• _Exercise_:
Give back exactly the stretch of data below from the line holding "Camera: 473 x" through the line holding "(34, 60) to (23, 86): 2.25", both ends included, and leave the remaining lines out.

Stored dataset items

--- START ---

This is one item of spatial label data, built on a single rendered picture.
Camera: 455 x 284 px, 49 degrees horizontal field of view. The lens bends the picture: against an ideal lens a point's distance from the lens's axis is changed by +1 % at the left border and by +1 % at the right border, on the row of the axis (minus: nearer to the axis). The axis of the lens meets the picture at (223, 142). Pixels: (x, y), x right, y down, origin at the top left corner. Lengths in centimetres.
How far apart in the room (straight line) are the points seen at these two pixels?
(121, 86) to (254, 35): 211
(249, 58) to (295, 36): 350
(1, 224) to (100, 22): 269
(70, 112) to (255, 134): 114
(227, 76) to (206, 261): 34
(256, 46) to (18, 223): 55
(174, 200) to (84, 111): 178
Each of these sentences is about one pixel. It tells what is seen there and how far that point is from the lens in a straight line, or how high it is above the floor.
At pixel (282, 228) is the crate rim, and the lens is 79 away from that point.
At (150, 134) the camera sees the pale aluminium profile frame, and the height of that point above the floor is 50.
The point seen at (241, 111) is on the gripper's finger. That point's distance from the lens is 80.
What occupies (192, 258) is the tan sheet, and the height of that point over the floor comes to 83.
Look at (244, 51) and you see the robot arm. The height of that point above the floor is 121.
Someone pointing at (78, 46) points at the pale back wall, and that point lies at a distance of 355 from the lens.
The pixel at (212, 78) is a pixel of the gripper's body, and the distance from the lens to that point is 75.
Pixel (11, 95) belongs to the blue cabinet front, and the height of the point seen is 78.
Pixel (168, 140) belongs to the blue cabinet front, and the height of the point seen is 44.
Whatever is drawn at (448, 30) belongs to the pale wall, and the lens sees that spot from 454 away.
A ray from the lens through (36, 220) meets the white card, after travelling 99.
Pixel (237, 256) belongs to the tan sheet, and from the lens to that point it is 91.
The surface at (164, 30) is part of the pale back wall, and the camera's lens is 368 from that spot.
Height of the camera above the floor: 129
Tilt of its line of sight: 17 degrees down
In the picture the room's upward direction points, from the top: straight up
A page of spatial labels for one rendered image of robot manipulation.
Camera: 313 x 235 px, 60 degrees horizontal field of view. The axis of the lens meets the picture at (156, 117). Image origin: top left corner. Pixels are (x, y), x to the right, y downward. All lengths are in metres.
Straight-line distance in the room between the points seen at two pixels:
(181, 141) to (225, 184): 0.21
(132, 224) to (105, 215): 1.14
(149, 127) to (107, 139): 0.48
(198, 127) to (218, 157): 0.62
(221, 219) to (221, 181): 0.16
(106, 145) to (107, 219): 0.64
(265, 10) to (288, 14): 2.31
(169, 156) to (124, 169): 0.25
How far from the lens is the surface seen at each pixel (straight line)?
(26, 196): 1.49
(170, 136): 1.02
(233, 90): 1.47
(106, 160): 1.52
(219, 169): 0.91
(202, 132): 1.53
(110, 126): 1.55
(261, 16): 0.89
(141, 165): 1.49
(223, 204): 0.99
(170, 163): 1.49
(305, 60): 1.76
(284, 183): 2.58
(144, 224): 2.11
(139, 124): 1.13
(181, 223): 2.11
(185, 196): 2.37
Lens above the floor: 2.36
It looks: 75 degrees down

--- END ---
--- START ---

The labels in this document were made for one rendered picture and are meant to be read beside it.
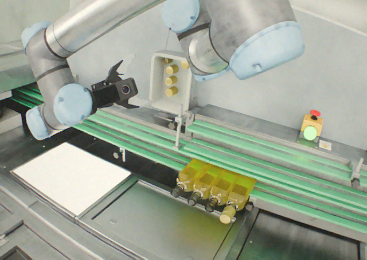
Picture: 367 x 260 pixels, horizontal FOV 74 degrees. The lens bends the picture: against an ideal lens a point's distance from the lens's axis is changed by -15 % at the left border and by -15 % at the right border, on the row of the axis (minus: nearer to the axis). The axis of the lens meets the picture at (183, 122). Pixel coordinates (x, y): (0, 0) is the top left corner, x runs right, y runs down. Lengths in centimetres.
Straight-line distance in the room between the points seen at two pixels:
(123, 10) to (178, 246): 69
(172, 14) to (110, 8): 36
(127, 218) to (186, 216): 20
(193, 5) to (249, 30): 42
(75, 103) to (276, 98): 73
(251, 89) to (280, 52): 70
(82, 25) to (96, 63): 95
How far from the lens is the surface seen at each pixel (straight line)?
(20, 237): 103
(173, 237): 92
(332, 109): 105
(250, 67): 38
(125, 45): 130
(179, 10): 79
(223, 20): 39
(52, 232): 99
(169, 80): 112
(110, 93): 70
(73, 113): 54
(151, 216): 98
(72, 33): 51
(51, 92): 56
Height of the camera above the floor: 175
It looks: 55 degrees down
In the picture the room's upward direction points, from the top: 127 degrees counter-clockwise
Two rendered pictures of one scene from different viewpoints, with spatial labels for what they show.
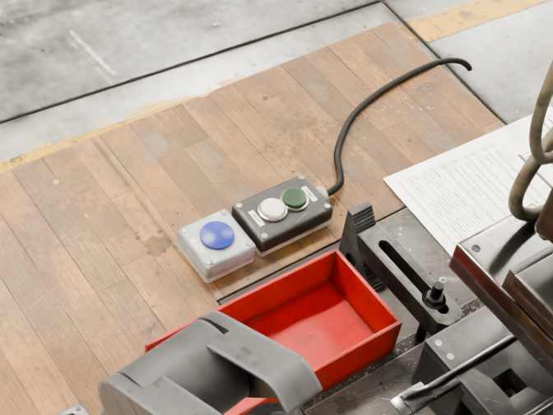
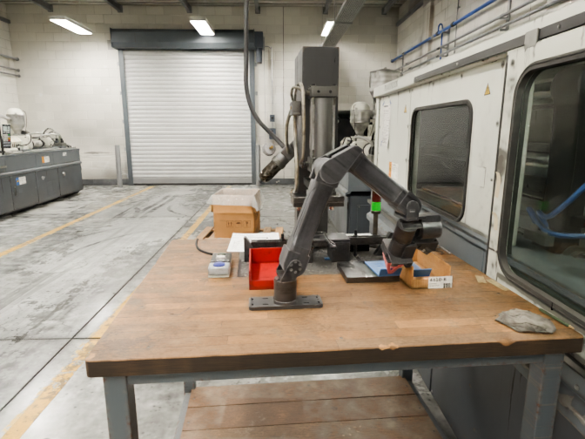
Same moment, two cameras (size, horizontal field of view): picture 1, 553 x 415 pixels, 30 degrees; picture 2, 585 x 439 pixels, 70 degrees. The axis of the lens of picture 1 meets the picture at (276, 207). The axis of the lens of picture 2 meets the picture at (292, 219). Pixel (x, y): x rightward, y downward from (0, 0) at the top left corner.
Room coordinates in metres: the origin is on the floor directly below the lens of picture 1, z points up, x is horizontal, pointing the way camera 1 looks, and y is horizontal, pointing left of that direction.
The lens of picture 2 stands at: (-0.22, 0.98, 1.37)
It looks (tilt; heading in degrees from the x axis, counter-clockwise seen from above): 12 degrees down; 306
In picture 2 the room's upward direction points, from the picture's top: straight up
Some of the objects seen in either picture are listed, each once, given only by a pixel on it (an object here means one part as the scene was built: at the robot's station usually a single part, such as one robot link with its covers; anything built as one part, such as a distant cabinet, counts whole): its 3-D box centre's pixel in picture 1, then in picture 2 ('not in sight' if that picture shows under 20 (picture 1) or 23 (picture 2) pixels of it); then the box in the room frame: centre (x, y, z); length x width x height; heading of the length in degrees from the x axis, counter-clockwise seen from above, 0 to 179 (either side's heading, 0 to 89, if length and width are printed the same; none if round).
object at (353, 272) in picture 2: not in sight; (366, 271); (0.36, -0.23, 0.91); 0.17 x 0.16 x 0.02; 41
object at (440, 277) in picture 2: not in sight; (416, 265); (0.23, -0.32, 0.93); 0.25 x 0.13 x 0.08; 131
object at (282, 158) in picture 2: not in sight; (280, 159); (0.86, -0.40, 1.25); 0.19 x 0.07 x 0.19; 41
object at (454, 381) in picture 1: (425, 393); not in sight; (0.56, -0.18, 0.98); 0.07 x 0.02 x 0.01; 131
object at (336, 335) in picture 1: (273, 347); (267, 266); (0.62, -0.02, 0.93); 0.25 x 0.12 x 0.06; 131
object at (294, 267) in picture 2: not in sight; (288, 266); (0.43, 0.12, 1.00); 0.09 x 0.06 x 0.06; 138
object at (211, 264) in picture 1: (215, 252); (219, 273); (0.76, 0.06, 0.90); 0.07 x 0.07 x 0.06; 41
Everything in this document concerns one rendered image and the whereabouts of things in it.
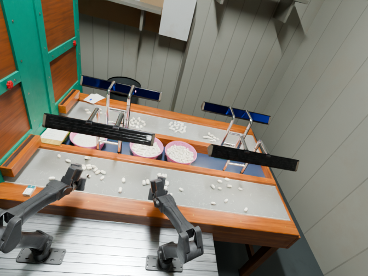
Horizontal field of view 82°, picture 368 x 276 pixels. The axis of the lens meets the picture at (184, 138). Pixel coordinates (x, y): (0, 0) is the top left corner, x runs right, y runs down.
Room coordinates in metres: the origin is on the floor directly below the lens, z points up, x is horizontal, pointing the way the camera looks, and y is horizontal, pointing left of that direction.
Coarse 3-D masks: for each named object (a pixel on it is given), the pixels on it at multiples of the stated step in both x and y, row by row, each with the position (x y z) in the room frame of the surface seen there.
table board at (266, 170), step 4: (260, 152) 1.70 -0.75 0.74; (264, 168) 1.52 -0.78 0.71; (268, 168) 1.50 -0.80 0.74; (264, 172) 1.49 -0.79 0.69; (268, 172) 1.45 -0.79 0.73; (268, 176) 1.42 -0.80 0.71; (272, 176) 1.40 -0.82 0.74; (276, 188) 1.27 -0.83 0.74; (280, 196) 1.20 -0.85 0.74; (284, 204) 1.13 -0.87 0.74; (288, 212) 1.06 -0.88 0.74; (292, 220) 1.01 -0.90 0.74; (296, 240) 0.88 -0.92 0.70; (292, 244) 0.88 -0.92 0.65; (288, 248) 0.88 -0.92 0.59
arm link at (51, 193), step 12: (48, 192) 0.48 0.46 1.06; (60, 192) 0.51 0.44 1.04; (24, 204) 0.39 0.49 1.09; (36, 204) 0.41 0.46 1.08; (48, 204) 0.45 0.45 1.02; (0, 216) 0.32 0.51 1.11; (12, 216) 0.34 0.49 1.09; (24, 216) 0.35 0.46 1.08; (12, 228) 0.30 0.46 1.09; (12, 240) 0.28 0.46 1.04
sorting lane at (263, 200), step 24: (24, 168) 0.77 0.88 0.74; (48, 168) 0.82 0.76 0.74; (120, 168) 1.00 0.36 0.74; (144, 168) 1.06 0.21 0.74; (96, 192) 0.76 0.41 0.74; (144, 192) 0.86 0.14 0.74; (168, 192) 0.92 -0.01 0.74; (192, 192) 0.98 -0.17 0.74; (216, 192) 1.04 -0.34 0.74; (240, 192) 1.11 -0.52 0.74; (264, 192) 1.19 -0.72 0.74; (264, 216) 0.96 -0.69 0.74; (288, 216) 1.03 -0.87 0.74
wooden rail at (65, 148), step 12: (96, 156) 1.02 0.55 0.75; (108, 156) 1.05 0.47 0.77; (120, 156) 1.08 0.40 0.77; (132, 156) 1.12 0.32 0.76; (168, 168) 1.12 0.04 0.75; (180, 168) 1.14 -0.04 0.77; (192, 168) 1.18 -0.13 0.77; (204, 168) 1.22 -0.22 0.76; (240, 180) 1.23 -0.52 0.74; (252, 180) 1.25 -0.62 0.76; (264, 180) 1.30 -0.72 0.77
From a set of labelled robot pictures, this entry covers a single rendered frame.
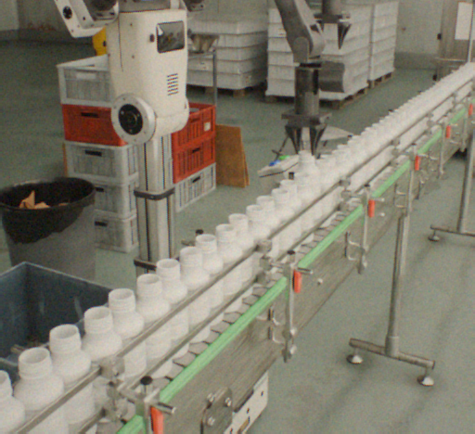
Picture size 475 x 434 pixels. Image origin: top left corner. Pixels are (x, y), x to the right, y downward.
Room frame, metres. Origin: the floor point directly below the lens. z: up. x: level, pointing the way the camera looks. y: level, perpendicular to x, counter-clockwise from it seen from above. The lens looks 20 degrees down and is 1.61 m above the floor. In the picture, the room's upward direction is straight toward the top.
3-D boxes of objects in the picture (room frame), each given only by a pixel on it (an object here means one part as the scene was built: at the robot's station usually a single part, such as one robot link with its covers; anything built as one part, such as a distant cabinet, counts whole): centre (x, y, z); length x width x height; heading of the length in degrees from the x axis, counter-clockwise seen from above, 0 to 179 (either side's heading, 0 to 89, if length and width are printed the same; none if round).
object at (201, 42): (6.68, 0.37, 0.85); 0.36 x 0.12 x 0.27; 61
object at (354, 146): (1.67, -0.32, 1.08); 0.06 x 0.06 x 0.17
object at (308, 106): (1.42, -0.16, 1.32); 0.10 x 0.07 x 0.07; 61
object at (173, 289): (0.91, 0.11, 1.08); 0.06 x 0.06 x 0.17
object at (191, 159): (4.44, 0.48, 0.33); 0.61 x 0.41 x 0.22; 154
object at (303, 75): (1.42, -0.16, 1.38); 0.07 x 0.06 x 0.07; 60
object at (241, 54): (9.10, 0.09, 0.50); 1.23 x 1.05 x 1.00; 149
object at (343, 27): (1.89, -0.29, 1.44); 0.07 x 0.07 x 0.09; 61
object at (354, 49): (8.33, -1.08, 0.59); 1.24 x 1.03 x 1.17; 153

--- END ---
--- START ---

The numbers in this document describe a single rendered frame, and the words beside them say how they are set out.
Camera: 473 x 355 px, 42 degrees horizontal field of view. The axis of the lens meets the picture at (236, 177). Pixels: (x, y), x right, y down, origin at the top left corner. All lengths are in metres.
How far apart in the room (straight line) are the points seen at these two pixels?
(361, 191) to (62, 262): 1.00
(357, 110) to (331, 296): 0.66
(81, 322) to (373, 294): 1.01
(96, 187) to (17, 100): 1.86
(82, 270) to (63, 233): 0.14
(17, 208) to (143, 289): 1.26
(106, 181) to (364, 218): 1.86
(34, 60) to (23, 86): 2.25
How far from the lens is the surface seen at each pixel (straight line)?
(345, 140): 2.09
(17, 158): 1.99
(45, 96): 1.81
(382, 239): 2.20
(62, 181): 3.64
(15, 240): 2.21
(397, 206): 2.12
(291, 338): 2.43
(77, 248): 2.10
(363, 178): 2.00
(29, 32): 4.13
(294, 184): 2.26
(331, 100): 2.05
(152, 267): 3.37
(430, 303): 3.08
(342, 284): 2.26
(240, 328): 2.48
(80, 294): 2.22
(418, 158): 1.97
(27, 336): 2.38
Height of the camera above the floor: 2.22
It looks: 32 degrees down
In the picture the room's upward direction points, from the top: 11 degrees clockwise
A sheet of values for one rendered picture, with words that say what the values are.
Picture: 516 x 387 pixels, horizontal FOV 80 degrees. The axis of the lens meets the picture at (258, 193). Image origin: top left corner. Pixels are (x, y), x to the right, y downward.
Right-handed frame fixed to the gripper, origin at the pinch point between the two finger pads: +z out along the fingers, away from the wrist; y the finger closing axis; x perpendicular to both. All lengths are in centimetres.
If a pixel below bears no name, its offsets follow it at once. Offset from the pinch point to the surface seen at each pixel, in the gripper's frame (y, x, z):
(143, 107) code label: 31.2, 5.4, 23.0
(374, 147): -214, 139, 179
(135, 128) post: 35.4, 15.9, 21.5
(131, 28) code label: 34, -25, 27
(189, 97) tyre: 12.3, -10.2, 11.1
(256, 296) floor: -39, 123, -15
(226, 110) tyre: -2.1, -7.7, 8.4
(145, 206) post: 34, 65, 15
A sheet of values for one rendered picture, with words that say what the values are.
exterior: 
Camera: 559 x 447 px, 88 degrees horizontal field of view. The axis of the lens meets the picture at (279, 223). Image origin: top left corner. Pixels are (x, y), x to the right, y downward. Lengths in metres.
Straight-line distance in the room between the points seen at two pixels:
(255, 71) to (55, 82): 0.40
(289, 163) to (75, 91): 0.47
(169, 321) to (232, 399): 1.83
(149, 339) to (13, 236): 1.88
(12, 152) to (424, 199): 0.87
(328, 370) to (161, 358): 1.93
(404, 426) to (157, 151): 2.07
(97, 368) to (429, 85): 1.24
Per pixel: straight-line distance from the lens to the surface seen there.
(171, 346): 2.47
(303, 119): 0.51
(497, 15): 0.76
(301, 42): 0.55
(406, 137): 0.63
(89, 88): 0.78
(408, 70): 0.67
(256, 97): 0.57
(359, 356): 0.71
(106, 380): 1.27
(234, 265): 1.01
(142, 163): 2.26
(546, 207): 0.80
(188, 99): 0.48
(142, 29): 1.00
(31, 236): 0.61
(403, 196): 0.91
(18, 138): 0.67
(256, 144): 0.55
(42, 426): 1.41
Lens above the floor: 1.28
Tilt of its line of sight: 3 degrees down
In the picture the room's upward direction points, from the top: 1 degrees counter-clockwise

--- END ---

• _Result of the exercise_:
Camera: 473 x 355 px, 42 degrees horizontal field of view. The axis of the lens meets the picture at (236, 177). Pixels: (x, y), x right, y down, origin at the top left corner. All lengths are in metres.
How far apart in the room (straight line) are the points seen at these two pixels?
(361, 191) to (62, 262): 1.00
(357, 110) to (331, 296): 0.66
(81, 322) to (373, 294): 1.01
(96, 187) to (17, 100): 1.86
(82, 270) to (63, 233): 0.14
(17, 208) to (143, 289): 1.26
(106, 181) to (364, 218): 1.86
(34, 60) to (23, 86): 2.25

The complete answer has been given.